Sunday, December 6, 2009

That Seventies Catalog

Let's talk about that jobber/distributor toy catalog I mentioned last time. It's the Orgill Brothers and Company 1977 Illustrated Toy Catalog, and it's like a window into my childhood toyland: everything from Barbie, to Bicycles and Breyers, and Beyond! (Literally - Space: 1999 action figures!)

Jobber is a slightly antiquated word for a distributor or wholesaler. A middleman. They'll sell dozens of lines from dozens of manufacturers to simplify and streamline the retailer's ordering process – for a price, of course.

Every page of it is full of awesome, but the Breyer pages are going to be our focus, naturally. There's nothing out of the ordinary in terms of the selection – a couple dozen Traditionals, a few Animals, the Classic Racehorse Assortment, Stablemates Assortment, a few Gift Sets. No secret, previously unknowns special runs or oddball items that I can see. (The Donkey and Elephant are present, but that's overstock from the previous year's Election/Bicentennial promotion, and not really a huge surprise.) Just the kind of horses you'd find in your locally-owned hardware store, the market that Orgill primarily caters to.

Yeah, I did buy some of my models at hardware stores back then! Didn't you?

What's nice about a catalog like this is the ability to compare the wholesale prices with the suggested retail prices. Midnight Sun would cost the retailer 4.39, with a suggested retail of 6.59 – a 33% markup. That's about the same markup Orgill was making: per Breyer's own wholesale pricelists, the cost to the distributor for that same Midnight Sun would have been 2.97!

I have no idea what the markup is now: I'm neither a distributor nor a retailer. Even if I was, there would probably be some contractual mumbo-jumbo about the pricing structure that I would bar me from discussing it in a public forum anyway. But we're talking about 30 year old prices on merchandise that's been long discontinued.

For those of you pining for the days of the Six Dollar Traditional, don't forget that this was in 1977 money. As a genuine chronological youngster of that time period, I can assure you, Six Dollars was not a small sum. Saving that kind of money took herculean effort, especially when you're constantly tempted by one dollar Stablemates and 35 cent comic books.

The most fascinating part of this catalog, though, is the photographs: a I mentioned in my previous post, some of them are OLD, and many don't match the product that's being sold. Here's the Running Stallion:

The Alabaster Running Stallion was discontinued, oh, around 1971. The text under the photo notes that it's the Appaloosa you'd be buying. Likewise with with the Indian Pony, shown here in long-gone Buckskin version:

My favorite is the Fighting Stallion; the stock photo used to illustrate the Alabaster is actually that of the Gray Appaloosa, dating back to at least 1961!

We have our share of vintage prototype pics, too, including our old friend Yellow Mount, taunting us yet again:

Several of the newer items – like Lady Phase, the Charolais Bull, and Hobo – have more contemporaneous photos, so Orgill obvious had access to them.

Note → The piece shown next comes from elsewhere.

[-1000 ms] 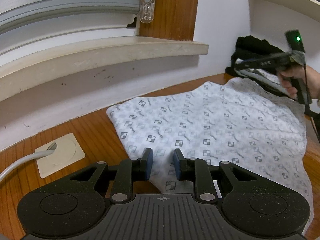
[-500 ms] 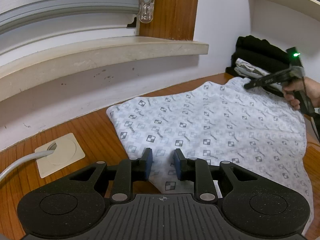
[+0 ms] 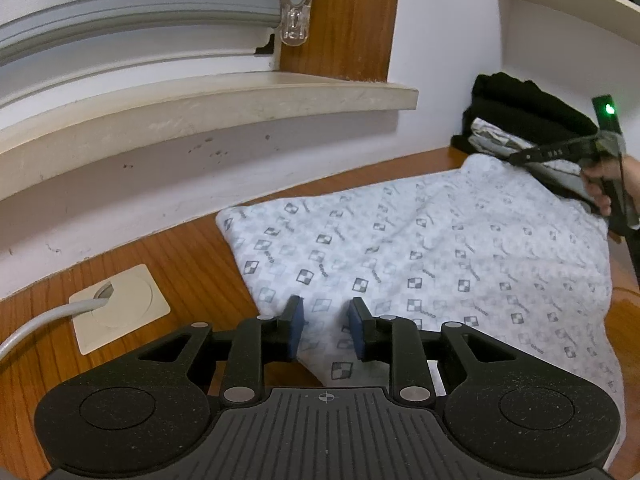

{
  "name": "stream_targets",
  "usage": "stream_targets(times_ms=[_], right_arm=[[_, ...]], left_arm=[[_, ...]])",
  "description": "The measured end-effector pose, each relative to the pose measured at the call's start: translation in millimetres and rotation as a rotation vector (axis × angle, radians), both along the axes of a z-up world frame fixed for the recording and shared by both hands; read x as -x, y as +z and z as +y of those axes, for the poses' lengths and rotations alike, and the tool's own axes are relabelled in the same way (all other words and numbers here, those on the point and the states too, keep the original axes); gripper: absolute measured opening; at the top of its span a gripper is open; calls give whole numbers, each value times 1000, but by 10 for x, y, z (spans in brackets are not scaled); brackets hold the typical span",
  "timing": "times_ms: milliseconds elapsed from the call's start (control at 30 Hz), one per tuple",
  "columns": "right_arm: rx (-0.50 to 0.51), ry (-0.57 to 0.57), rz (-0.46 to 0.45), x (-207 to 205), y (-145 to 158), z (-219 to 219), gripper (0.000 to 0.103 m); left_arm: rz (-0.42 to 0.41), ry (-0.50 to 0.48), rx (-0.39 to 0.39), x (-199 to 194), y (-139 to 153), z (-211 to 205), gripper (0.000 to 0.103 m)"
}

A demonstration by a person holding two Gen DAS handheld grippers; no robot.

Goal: Fold clothes

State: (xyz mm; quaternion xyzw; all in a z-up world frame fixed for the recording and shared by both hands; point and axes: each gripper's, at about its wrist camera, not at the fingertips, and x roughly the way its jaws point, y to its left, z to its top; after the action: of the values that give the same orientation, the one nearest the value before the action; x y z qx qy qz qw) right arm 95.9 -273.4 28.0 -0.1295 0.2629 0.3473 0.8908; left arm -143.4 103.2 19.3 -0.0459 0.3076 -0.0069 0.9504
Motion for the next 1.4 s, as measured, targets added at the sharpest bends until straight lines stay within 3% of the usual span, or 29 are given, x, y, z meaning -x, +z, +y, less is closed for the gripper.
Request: stream_targets(times_ms=[133,400,433,467,533,633,767,800,867,1000,1133,1200,1233,1267,1300,1400], right_arm=[[-62,53,3,206,37,-164,52],[-48,104,96,555,-280,-801,52],[-57,105,94,566,-306,-856,49],[-72,106,91,573,-315,-914,24],[-108,86,70,603,-266,-1025,4],[-144,52,64,632,-184,-1199,6],[-132,39,95,549,-191,-1195,24],[-141,22,86,526,-158,-1164,38],[-142,12,49,491,-82,-1034,56],[-149,66,13,468,16,-636,59],[-106,186,30,641,-118,-323,67],[-52,230,43,726,-244,-210,68],[-27,240,49,748,-308,-182,68],[-11,237,49,746,-364,-185,73],[-13,234,53,728,-388,-204,80],[-53,229,84,650,-409,-279,82]], left_arm=[[-5,14,-3,-1,9,1,33],[-4,16,-51,-10,18,-62,35],[-2,17,-43,-12,12,-48,35],[1,19,-33,-15,7,-29,35],[5,21,-17,-21,-1,0,35],[7,20,-24,-21,-4,-8,36],[7,19,-26,-24,-6,-10,36],[8,19,-25,-25,-6,-10,36],[7,20,-29,-22,-6,-17,38],[-9,21,-21,1,7,-8,41],[-49,20,-22,40,53,-10,41],[-67,3,-16,55,76,-21,36],[-73,-12,-16,63,80,-32,28],[-73,-26,-16,64,80,-46,24],[-71,-38,-17,62,78,-60,23],[-64,-35,-21,59,85,-82,23]])
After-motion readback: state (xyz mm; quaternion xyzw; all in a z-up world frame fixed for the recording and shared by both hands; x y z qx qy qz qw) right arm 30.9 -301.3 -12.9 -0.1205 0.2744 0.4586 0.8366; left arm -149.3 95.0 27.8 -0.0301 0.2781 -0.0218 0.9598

So, what was up with the outdated, incorrect stock photos?

The answer is simple: this catalog is pre-digital. It had to be manually pasted up. Every chunk of text and every photograph had to be physically cut and pasted into place. Lines had to be hand-drawn with a technical pen. Mistakes and cut lines had to be touched up with white paint, with a paint brush. If you look closely at the scans, you can still see a few blotches and cut lines.

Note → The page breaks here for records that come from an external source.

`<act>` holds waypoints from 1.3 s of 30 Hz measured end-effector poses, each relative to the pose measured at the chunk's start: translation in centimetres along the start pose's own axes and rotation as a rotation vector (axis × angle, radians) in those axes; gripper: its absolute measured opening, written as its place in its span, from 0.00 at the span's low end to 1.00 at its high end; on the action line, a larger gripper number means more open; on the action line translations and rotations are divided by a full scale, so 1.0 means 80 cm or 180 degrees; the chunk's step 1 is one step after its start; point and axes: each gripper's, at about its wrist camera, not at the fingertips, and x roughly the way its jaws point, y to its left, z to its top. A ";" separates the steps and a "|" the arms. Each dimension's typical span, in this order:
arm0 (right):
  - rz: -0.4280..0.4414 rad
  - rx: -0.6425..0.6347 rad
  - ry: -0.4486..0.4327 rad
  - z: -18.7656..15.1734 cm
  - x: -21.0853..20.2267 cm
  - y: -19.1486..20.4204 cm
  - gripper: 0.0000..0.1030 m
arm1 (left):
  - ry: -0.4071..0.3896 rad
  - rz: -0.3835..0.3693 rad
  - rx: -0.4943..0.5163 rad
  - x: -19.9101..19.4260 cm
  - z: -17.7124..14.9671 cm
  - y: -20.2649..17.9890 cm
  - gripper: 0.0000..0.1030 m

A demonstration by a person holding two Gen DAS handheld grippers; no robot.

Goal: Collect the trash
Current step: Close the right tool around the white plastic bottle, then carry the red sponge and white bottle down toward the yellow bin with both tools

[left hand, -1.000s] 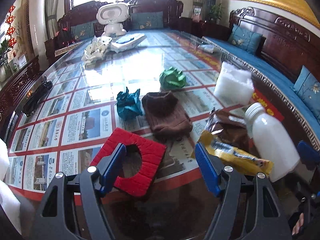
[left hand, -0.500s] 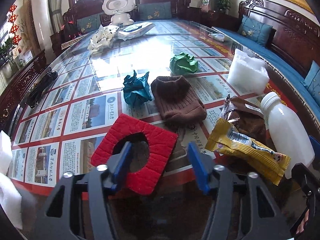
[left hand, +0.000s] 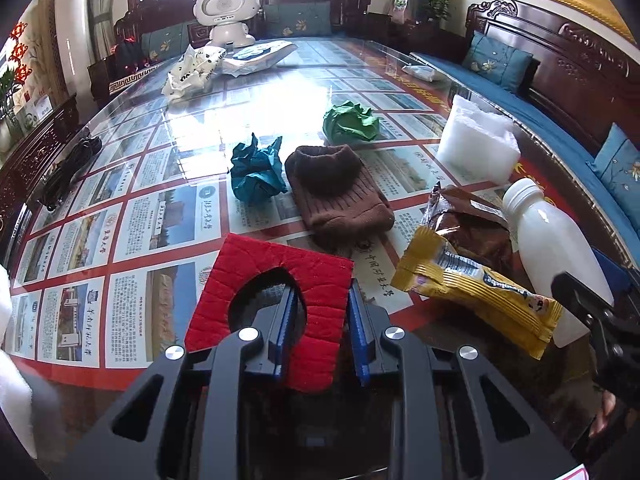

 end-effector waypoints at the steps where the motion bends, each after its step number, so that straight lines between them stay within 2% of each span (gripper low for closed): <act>1: 0.0004 0.0008 0.0023 0.001 0.003 -0.001 0.76 | 0.0002 -0.0010 -0.0009 0.000 0.000 0.000 0.25; 6: -0.0003 0.0066 0.0123 0.002 0.011 -0.006 0.69 | 0.0010 -0.0034 -0.0018 -0.001 -0.001 -0.001 0.25; 11: -0.0021 0.0042 0.0210 0.001 0.017 -0.007 0.50 | 0.0012 -0.0037 -0.0012 0.000 0.000 -0.001 0.25; 12: -0.0013 0.0044 0.0213 0.001 0.017 -0.007 0.49 | 0.0016 -0.0048 -0.0014 0.000 -0.001 -0.001 0.25; 19: 0.0071 0.0088 0.0167 -0.001 0.011 -0.012 0.48 | 0.0019 -0.0128 0.0008 -0.003 -0.003 -0.003 0.24; 27: 0.0020 0.0120 0.0066 -0.005 -0.005 -0.017 0.48 | -0.0029 -0.0200 0.0028 -0.015 -0.008 -0.009 0.24; 39: 0.0074 0.0065 -0.0069 -0.010 -0.041 -0.007 0.48 | -0.0206 -0.0243 0.0110 -0.061 -0.015 -0.026 0.24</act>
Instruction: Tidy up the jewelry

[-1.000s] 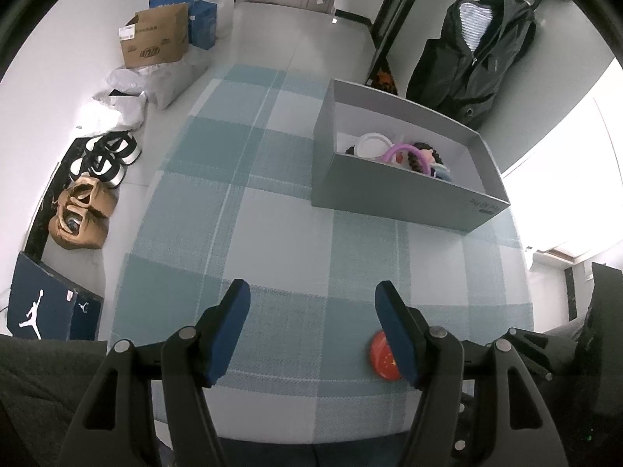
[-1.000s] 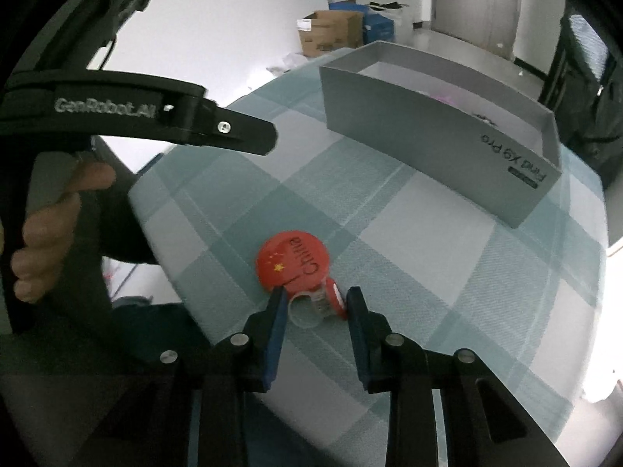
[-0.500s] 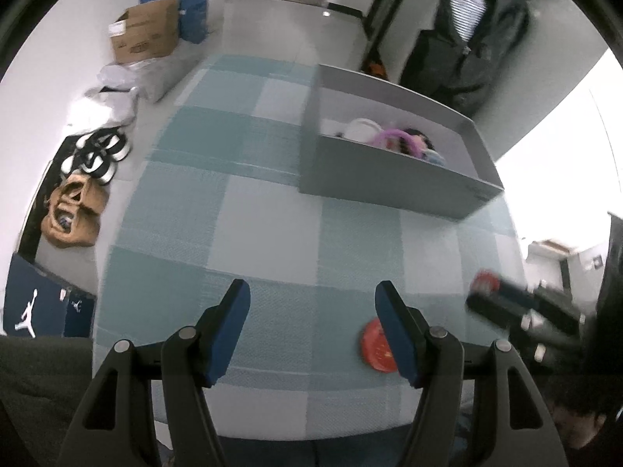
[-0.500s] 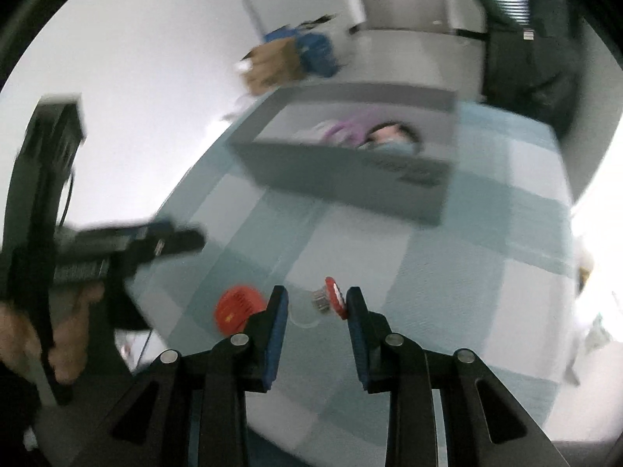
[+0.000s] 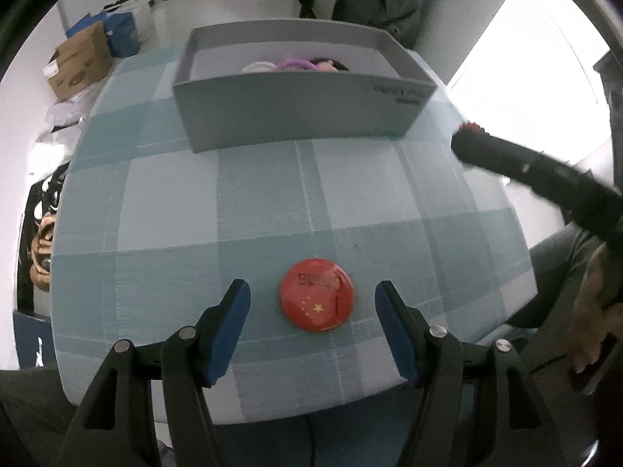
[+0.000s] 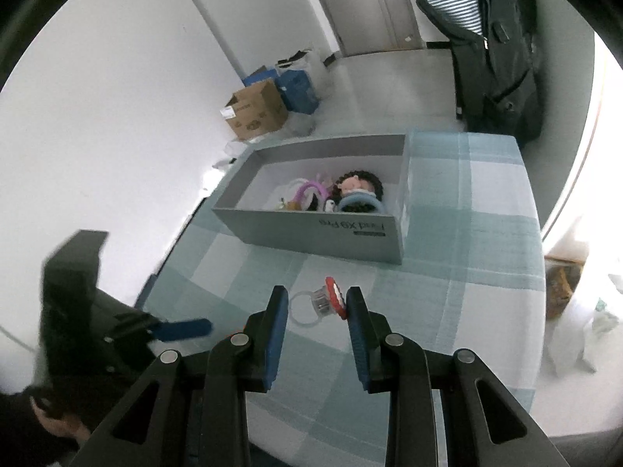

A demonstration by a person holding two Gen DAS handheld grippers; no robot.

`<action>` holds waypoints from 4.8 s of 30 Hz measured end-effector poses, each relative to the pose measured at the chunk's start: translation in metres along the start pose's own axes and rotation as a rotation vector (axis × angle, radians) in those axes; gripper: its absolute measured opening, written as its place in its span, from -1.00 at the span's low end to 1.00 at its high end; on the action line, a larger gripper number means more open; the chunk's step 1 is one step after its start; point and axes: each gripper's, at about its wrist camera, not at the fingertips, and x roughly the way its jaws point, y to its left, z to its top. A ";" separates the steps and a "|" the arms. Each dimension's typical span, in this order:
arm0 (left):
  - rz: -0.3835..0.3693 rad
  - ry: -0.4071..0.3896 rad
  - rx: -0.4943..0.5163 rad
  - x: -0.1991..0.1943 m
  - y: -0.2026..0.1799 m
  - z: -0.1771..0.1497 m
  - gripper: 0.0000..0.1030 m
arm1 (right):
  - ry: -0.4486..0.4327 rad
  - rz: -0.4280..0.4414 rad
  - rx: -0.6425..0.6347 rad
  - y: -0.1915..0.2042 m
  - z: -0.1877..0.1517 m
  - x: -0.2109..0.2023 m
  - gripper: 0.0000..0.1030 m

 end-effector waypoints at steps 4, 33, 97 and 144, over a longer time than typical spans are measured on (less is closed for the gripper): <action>0.058 0.023 0.059 0.008 -0.010 -0.003 0.20 | -0.010 0.000 0.006 0.001 0.001 0.000 -0.43; 0.082 -0.097 0.061 -0.011 0.011 0.016 -0.27 | -0.036 0.038 0.027 -0.003 0.005 -0.008 -0.43; -0.304 -0.075 -0.163 0.010 0.066 0.142 -0.27 | 0.027 0.093 0.190 -0.037 0.107 0.075 -0.42; 0.114 -0.502 -0.050 -0.058 0.023 0.066 0.32 | -0.294 0.029 0.027 -0.012 0.057 0.004 0.92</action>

It's about as much fun as it sounds. I managed to get into graphic design at the very tail end of the “manual” era, so I did get to experience that fun first hand, briefly. (My first semester in art school included a digital prepress class – in Aldus PageMaker! It was my favorite class, by far. I miss doing digital prepress, I really do...)

So the overworked table jockeys who had to put the toy catalog together probably reused old pages, or cut and pasted chunks of old stats into the new pages. Wherever there was a possible discrepancy, they'd paste in a line of text underneath to cover their behinds, just in case.

I'm sure that shortcuts like this probably led to at least a handful of post-production runs on some of the models in question, unless Breyer got lucky and just happened to run across a box or two of old stock hiding in the factory somewhere. No matter how thoroughly the search, there's always a box or two of some old somethings lurking in the warehouse. Look at the kind of stuff that still turns up in the Ninja Pit every year!

3 comments:

Anonymous said...

Hey, when I was growing up back in Fort Worth, there were Breyers available basically everywhere! You could find them at hardware stores, Ben Franklin, and drugstores like Super D! I even bought a few from a shoe repair shop.

Anonymous said...

Perhaps it is just a fluke but doesn't this Midnight Sun look like it has a narrow stripe down its face?

Gale

GWR said...

Hey, I still buy some of my Breyers from an Ace Hardware store in Platte City! :D It caters to rural areas so there's a lot of ranch and horse supplies there, too.